Philip Glass's unique music has made him a cultural icon, reaching across generations and genres-and even beyond the world of music. His wide-ranging collaborations with artists across from every discipline-including choreographer Twyla Tharp, poet Allen Ginsberg, and filmmaker Martin Scorsese-has fascinated opera, dance, pop, and rock audiences for more than half a century. His catalogue of visionary works-known for both hypnotic and dramatic structures and shape-shifting motifs-are landmarks of a mid-century compositional movement that pivoted from serialism and atonality toward a more direct and rhythmic style.

Glass was born in 1937 and grew up in Baltimore, Maryland. He studied at The University of Chicago, The Juilliard School, and at the Aspen Music Festival and School with Darius Milhaud. He later moved to Europe, where he studied with the legendary pedagogue Nadia Boulanger (who also taught Aaron Copland, Virgil Thomson, and Leonard Bernstein), returning to New York to work closely with the sitar virtuoso and composer Ravi Shankar and study with Shankar's legendary tabla player, Alla Rakha. In 1967, he formed the Philip Glass Ensemble-seven musicians playing keyboards and a variety of woodwinds, amplified and fed through a mixer.

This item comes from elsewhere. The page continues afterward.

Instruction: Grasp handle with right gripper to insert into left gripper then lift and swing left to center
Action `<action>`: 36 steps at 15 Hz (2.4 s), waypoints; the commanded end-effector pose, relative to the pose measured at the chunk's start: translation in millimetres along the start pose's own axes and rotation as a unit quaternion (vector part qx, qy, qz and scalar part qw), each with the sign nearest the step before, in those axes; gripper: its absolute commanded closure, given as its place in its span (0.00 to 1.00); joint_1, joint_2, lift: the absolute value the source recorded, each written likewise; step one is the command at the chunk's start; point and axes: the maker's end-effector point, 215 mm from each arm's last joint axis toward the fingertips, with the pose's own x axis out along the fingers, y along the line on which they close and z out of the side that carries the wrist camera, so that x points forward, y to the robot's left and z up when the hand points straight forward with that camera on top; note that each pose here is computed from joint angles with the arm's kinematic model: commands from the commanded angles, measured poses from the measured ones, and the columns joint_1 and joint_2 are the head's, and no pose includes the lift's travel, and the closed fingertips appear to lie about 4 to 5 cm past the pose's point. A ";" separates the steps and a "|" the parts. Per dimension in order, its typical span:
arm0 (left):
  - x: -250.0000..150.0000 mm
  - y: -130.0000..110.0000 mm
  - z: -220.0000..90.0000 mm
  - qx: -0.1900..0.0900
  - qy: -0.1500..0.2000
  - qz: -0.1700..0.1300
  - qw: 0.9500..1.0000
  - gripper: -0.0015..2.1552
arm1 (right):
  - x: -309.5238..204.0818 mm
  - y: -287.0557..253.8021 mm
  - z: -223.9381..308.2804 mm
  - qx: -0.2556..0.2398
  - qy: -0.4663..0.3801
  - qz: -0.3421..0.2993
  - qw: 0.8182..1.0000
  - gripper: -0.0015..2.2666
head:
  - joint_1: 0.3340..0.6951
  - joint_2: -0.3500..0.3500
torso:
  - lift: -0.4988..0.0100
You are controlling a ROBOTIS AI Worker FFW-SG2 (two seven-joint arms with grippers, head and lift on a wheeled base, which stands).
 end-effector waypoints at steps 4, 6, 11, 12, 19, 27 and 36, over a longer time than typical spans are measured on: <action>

The new musical style evolved by Glass was eventually dubbed "minimalism." Glass himself never liked the term and preferred to speak of himself as a composer of "music with repetitive structures." There has been nothing "minimalist" about his musical output. In the past 25 years, Glass has composed more than twenty operas, large and small; eleven symphonies; two piano concertos and concertos for violin, piano, timpani, and saxophone quartet and orchestra; soundtracks to films ranging from new scores for the stylized classics of Jean Cocteau to Errol Morris's documentary about former defense secretary Robert McNamara; string quartets; a growing body of work for solo piano and organ. He has collaborated with Paul Simon, Linda Ronstadt, Yo-Yo Ma, and Doris Lessing, among many others. He presents lectures, workshops, and solo keyboard performances around the world, and continues to appear regularly with the Philip Glass Ensemble.